This is a really bad fanfiction I wrote last summer. It doesn't exactly make much sense, I was just thinking about how many people Anakin lost, Qui-Gon, Shmi, Ahsoka, Padme for a while and kinda Obi-Wan. I think it's kinda one of the reasons he turned in ROTS. Anyways, I wrote this and now I'm posting it cuz I'm bored and the rest of my friends aren't in class so yeeeyyyy have a good day I guess. :)

I twirl the staff faster and faster, driving myself crazy as my eyes focus on the motion of it, my ears focus on the sound of the staff slicing through the air, and my mind not focused at all. I don't pay attention to where I am, even though I know I'm in the same place I've spent my time the last three rotations. I also let pass the intense hunger eating away in my stomach, I haven't eaten for at least a week, couldn't remember.

I hear the blast doors open to the training area, but I don't stop. I can't. If I do it'll all come back to me.

"Anakin." Says a familiar voice….my old master. I would stop, but I know that if I did I would fall back into the depression of all last week.

"Anakin, how long have you been here, in you two's training area?" He asks. I can sense his concern, but am suddenly annoyed he is even acknowledging who this training area belonged to. I put down the staff and it ignite my blue saber. It hums to life, and I begin to swing it around. "Since five last night." I say simply.
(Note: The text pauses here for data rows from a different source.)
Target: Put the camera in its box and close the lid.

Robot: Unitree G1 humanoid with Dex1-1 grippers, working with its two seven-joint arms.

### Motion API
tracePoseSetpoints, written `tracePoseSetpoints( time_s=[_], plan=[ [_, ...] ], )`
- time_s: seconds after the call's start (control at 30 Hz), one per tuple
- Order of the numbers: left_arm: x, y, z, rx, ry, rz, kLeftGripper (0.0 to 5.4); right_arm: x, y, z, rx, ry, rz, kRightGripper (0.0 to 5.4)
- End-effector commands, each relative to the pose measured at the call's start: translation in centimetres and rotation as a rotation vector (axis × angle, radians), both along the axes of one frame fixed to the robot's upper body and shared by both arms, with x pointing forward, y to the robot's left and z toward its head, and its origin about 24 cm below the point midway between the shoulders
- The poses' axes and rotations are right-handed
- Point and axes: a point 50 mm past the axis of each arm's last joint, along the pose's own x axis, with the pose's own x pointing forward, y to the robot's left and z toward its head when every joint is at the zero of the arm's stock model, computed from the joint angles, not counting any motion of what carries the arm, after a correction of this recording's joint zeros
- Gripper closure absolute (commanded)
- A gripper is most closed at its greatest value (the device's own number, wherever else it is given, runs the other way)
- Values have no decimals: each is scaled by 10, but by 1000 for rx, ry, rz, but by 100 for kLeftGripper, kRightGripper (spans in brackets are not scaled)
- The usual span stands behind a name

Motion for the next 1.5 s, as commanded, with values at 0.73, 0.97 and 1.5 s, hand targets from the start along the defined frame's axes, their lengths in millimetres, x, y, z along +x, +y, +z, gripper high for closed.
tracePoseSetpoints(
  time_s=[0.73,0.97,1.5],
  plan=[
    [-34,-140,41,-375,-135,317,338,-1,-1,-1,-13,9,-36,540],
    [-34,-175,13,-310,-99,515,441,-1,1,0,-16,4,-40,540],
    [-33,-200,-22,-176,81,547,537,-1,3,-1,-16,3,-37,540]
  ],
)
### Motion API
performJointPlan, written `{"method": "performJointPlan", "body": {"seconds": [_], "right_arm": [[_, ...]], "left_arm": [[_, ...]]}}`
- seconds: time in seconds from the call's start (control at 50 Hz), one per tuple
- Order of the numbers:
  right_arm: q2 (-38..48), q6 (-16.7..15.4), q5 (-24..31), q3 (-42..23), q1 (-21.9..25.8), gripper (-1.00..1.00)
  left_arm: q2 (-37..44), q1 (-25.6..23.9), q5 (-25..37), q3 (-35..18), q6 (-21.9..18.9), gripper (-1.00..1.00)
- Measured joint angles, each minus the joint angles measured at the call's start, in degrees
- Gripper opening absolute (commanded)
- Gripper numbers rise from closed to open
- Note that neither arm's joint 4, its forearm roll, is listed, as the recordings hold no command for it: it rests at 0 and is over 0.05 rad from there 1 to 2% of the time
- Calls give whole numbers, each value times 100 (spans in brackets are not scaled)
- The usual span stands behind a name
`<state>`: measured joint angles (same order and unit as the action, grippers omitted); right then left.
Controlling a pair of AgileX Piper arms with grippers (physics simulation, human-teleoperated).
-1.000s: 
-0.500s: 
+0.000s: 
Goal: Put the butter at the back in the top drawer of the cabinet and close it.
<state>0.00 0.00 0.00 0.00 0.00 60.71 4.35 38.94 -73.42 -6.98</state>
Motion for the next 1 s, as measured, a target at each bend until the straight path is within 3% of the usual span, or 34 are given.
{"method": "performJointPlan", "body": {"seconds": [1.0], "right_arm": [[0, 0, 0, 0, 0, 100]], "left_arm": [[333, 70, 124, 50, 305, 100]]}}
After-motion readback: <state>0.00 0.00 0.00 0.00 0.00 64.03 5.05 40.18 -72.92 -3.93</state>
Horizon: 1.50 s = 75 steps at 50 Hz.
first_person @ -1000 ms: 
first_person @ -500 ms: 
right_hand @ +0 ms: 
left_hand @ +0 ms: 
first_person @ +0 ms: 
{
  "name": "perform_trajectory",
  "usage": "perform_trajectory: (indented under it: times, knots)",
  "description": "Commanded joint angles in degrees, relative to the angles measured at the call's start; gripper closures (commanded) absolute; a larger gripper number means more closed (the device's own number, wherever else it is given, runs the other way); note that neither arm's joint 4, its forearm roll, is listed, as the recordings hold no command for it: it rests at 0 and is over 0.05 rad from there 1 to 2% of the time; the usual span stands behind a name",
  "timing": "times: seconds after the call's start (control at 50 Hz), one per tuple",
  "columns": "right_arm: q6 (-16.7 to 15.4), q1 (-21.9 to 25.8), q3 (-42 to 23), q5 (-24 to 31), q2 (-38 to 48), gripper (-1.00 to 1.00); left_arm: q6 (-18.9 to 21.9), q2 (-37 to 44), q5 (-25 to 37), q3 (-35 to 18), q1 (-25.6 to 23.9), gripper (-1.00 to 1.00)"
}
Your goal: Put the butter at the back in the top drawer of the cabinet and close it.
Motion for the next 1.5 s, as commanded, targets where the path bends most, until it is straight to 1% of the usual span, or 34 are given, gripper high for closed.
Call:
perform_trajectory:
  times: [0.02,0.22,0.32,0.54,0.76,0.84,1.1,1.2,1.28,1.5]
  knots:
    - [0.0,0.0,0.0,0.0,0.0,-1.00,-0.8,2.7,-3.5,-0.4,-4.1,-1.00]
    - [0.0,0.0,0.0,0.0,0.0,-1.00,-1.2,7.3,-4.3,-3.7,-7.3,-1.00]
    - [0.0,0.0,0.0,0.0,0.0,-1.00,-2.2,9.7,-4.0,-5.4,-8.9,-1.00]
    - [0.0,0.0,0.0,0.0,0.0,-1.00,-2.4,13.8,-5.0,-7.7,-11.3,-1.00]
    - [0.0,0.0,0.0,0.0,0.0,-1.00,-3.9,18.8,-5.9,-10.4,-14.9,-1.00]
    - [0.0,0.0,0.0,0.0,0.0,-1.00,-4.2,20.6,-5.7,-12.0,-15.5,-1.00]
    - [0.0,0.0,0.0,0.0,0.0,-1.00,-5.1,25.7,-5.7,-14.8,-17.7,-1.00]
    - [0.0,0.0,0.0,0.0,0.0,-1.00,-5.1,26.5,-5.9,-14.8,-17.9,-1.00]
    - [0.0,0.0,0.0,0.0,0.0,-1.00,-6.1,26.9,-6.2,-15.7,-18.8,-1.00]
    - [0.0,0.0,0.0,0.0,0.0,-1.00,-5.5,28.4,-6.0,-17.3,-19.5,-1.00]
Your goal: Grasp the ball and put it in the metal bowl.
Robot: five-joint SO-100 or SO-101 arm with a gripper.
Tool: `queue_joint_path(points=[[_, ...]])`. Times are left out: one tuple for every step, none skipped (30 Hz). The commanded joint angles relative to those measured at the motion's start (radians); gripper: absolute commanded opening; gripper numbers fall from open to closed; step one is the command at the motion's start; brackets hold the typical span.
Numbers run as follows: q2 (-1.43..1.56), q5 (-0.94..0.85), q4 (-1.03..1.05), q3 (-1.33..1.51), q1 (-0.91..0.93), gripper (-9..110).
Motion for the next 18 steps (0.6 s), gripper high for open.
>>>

"You need to rest." He implies.

"I can't." I respond, grunting as I spun it around my sides.

Obi-Wan steps toward me. I turn so he can't see the water bubbling in my eyes.

"Anakin...she-"

"I'm fine!" I snap. If I think about her, I won't be able to stop. I push her out of my mind, but my heart doesn't want to let go.

"You can't just forget about her." I'm glad he knows me well enough to not step closer.
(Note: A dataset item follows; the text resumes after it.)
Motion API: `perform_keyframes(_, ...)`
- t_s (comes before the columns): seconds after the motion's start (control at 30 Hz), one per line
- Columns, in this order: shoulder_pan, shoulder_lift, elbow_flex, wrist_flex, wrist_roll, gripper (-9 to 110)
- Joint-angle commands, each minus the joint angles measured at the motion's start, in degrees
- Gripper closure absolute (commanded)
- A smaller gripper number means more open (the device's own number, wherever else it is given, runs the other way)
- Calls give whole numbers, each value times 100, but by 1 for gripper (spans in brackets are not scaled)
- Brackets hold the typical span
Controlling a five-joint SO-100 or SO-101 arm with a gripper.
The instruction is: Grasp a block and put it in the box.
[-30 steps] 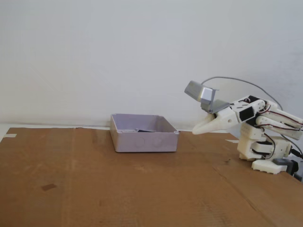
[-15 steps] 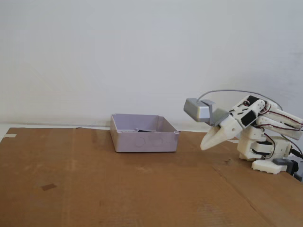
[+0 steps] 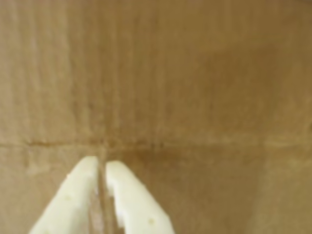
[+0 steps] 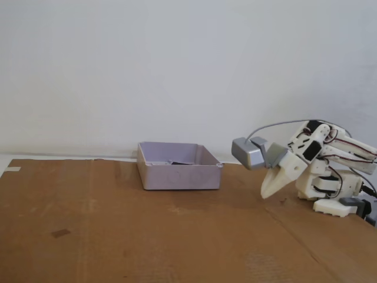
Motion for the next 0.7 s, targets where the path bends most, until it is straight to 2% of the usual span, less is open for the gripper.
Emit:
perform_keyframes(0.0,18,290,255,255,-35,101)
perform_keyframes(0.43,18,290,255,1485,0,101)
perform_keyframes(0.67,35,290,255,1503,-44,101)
I turn, tears streaming down my face, I switch off my saber. "Thinking about her is hardp, Master." My voice shakes. "But I will never forget her." I hang my weapon on my belt.
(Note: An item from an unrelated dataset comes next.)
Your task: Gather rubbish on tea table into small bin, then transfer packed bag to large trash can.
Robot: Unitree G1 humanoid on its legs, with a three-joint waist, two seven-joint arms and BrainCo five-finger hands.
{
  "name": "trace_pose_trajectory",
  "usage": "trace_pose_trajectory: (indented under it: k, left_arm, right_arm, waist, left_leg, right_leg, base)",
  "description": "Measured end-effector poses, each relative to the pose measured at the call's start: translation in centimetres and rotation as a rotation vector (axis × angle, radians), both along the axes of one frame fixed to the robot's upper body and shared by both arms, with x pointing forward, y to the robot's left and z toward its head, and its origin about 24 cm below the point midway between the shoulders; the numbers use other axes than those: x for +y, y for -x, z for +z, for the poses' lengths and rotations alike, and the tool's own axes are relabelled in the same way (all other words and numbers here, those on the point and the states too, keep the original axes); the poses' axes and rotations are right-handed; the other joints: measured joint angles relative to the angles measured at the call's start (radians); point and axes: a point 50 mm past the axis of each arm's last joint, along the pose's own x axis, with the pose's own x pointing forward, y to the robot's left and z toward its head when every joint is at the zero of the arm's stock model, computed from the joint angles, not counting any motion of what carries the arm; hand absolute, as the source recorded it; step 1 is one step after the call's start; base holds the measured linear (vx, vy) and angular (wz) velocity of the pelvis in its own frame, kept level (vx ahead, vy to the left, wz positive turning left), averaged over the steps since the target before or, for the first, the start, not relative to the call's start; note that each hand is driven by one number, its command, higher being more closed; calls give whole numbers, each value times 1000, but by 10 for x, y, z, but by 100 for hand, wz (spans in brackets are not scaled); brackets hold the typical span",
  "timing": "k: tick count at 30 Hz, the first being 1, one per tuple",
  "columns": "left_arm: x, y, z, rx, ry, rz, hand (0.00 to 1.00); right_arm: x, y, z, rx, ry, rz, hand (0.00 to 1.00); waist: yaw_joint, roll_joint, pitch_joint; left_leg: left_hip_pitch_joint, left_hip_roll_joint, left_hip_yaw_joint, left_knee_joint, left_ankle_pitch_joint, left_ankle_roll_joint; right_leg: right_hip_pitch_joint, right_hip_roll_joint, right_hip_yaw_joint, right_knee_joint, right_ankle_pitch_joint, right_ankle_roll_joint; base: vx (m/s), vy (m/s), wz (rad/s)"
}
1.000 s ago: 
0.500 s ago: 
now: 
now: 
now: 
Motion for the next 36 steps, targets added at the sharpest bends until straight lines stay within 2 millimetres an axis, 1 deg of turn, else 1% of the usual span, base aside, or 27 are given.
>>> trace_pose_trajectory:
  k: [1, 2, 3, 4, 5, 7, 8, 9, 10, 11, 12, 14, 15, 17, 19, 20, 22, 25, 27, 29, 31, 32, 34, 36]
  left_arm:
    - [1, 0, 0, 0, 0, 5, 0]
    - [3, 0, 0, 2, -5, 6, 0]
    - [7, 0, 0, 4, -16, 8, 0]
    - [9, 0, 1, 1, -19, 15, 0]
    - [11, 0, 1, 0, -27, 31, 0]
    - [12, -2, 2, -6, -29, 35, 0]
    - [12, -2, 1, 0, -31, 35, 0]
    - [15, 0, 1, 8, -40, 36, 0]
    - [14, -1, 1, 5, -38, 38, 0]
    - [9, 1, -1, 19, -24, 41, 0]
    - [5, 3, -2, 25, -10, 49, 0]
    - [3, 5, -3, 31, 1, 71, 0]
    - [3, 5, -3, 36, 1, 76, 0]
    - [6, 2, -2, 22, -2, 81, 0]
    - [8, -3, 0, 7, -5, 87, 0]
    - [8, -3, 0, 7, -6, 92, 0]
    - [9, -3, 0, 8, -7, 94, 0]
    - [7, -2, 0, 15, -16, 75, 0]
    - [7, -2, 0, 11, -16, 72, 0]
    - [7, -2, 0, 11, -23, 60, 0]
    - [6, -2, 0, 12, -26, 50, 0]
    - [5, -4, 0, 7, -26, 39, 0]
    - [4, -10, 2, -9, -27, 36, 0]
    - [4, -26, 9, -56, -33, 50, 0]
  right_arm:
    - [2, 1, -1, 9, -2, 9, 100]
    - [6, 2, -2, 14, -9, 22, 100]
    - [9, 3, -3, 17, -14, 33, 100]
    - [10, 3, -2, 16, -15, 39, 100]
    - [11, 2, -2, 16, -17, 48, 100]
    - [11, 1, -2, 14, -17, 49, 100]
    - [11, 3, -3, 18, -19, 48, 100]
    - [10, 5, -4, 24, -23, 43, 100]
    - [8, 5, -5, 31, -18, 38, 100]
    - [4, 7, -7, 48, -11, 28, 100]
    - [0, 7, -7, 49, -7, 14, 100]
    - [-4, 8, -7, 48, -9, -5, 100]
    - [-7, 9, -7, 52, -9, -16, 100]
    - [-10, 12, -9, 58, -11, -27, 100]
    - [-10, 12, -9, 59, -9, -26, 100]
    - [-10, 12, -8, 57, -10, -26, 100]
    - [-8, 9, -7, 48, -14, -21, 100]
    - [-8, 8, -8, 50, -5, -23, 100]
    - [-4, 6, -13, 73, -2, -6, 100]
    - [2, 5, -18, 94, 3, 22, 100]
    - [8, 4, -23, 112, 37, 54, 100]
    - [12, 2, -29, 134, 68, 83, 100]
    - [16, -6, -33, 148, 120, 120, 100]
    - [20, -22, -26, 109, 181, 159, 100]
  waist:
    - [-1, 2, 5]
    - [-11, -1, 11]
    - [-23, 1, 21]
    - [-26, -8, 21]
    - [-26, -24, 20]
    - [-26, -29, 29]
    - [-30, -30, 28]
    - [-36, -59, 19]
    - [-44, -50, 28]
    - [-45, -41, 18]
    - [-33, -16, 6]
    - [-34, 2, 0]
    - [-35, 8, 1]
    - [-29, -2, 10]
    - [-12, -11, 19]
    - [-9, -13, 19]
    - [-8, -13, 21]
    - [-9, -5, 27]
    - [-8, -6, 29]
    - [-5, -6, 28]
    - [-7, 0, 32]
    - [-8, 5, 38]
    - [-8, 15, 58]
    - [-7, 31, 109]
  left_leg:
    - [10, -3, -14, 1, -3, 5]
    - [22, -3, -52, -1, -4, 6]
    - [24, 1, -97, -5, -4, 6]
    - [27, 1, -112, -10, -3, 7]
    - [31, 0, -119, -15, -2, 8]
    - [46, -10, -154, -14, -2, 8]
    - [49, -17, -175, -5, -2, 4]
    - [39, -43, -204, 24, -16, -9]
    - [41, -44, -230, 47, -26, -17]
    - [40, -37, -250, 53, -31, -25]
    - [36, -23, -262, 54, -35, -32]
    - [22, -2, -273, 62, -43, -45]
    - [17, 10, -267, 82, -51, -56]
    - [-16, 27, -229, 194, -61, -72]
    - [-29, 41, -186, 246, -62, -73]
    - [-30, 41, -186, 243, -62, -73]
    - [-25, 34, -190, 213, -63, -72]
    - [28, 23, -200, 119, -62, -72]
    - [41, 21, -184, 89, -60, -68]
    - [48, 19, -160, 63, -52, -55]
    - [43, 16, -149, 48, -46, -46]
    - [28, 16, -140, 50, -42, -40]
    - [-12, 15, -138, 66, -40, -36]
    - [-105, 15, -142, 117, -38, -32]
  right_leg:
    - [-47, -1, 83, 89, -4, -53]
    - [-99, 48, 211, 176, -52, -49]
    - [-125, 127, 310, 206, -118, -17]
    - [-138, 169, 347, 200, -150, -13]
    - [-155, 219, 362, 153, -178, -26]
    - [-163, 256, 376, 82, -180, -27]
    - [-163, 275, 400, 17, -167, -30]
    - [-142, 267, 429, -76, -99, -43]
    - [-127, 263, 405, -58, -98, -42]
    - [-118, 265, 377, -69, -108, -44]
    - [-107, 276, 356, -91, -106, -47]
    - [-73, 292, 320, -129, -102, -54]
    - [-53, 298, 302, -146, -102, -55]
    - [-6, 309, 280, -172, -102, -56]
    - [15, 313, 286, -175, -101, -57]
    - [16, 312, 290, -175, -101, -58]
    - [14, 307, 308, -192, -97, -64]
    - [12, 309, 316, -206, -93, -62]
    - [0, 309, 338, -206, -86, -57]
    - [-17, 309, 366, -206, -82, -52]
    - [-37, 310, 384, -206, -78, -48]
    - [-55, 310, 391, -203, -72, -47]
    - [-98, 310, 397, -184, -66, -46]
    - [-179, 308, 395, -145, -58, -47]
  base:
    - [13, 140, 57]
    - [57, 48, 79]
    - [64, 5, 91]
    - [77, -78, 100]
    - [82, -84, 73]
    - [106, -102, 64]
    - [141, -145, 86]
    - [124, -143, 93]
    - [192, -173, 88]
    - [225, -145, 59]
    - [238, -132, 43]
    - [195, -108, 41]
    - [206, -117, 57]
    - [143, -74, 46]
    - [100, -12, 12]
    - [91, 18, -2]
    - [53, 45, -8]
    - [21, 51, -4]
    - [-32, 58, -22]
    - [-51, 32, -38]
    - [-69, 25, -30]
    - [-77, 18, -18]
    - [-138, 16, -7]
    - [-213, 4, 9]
"Do you want to forget her?"

I can't stop from crying. "I don't know, Obi-Wan…"

"She loved you, Anakin. That was clear." Obi-Wan says quietly.

I sink to the floor and he crouches beside me. I snort. "Hard to tell how." And swallow a sob.

Obi-Wan put a hand on my shoulder. "You know how." He says. I nod.

And just before she left...I started to think I loved her too.

I let it all out.

"I was so overprotective! I never let her out of my sights...I didn't want her to fall in love with someone else..but it's all so wrong, Obi-Wan! Me loving her, her loving me...but I-" I stop, wiping my wet face with the back of my glove. "I did. I do. I love her...and now she's gone."

Ahsoka Tano. She left the order, left me. Left me to fall more and more into a trance, the nightmare of never seeing her again. People I love, they all seem to leave one by one.

Qui-Gon.

Shmi.

Obi-Wan, (kinda).

And now Ahsoka.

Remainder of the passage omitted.